Во множестве случаев это было прекрасно, но я не мог себе представить – к чему это поведет в том казусном случае, о котором идет дело? Против интролигатора и за его обидчика были, во-первых, прямые законные постановления, а во-вторых – княгиня, значение которой было, к сожалению, слишком неоспоримо. Что же постановит против этого княжеское «стало», да и что ему тут делать?
Известно, что, дабы чего-нибудь достичь, надо прежде всего ясно сознать: чего желаешь и какими путями хочешь стремиться к осуществлению этого желания. Но у нас ни у одного из трех, кажется, не было никакого ясного плана: чего именно мы хотели для спасения нашего интролигатора и в какой форме. – Мы только чувствовали желание помочь ему, и один из нас двух расширил свои соображения настолько, что видел полезным разжалобить добросердечного князя, возлагая надежду на изобретательность его сердца, которое начнет что-то «долбить» и что-то «выковыривать», как раз то, что нужно.
Друкарт был в этом уверен, а я нисколько, и зато впоследствии имел радостный случай воскликнуть: «Блажен кто верует, – тепло ему на свете!»
Оставив моего многострадального еврея под опекою его нового покровителя, я отправился к своему месту и занялся своим делом.

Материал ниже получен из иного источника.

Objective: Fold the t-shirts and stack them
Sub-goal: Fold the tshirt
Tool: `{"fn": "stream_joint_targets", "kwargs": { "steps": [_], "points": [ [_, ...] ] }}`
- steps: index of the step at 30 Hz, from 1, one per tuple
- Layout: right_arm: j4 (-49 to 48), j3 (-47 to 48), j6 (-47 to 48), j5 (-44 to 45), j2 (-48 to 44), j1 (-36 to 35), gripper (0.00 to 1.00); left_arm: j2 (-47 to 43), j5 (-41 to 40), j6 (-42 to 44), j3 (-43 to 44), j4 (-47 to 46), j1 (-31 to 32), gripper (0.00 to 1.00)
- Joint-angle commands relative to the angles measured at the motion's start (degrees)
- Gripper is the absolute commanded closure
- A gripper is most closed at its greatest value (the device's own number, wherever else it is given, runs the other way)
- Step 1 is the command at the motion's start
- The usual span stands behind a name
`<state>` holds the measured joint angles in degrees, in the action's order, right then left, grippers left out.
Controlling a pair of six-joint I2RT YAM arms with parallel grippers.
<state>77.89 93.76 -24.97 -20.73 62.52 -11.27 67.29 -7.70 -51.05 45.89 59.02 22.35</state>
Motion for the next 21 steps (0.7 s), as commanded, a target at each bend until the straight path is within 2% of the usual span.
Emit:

Здесь не излишним считаю сказать, что ни в ком из лиц, о которых мне здесь приходится говорить (разумеется, кроме еврея), не было ни одного вероотступника или индифферента по отношению к вере. Что касается князя Иллариона Илларионовича, то его религиозные убеждения мне, конечно, близко неизвестны, но я думаю, что он был православен не меньше, чем всякий православный русский сановник, – а может быть, даже немножко и больше некоторых. Простая, прямая и теплая душа его искала опоры в вере народной, народнее которой для русского человека – нет, как наше родное православие, во всей неприкосновенной чистоте и здравости его учения. Друкарт, русский уроженец литовских губерний, имел сугубую страстность к православию, которое было для него не только верою, но и своего рода духовным знаменем русской народности. Я вырос в своей родной дворянской семье, в г. Орле, при отце, человеке очень умном, много начитанном и знатоке богословия, и при матери, очень богобоязненной и богомольной; научился я религии у лучшего и в свое время известнейшего из законоучителей о. Евфимия Андреевича Остромысленского, за добрые уроки которого всегда ему признателен. Шаткости религиозной в кружках, в которых я тогда в Киеве вращался, совсем не было, и я был таким, каким я был, обучаясь православно мыслить от моего родного отца и от моего превосходного законоучителя – который до сих пор, слав-а богу, жив и здоров. (Да примет он издали отсюда мною посылаемый ему низкий поклон.) Словом: никого из нас нельзя было заподозривать ни в малейшем недоброжелательстве церкви, к которой мы принадлежали и по рождению и по убеждениям, и, вероятно, никто из нас не нашел бы никакого удовольствия отвести от церкви невера, который бы возжелал с нею соединиться; а между тем все мы это сделали с полным спокойствием, которое получило на себя санкцию от лица, авторитет которого я, как православный, считаю непререкаемым в этом деле.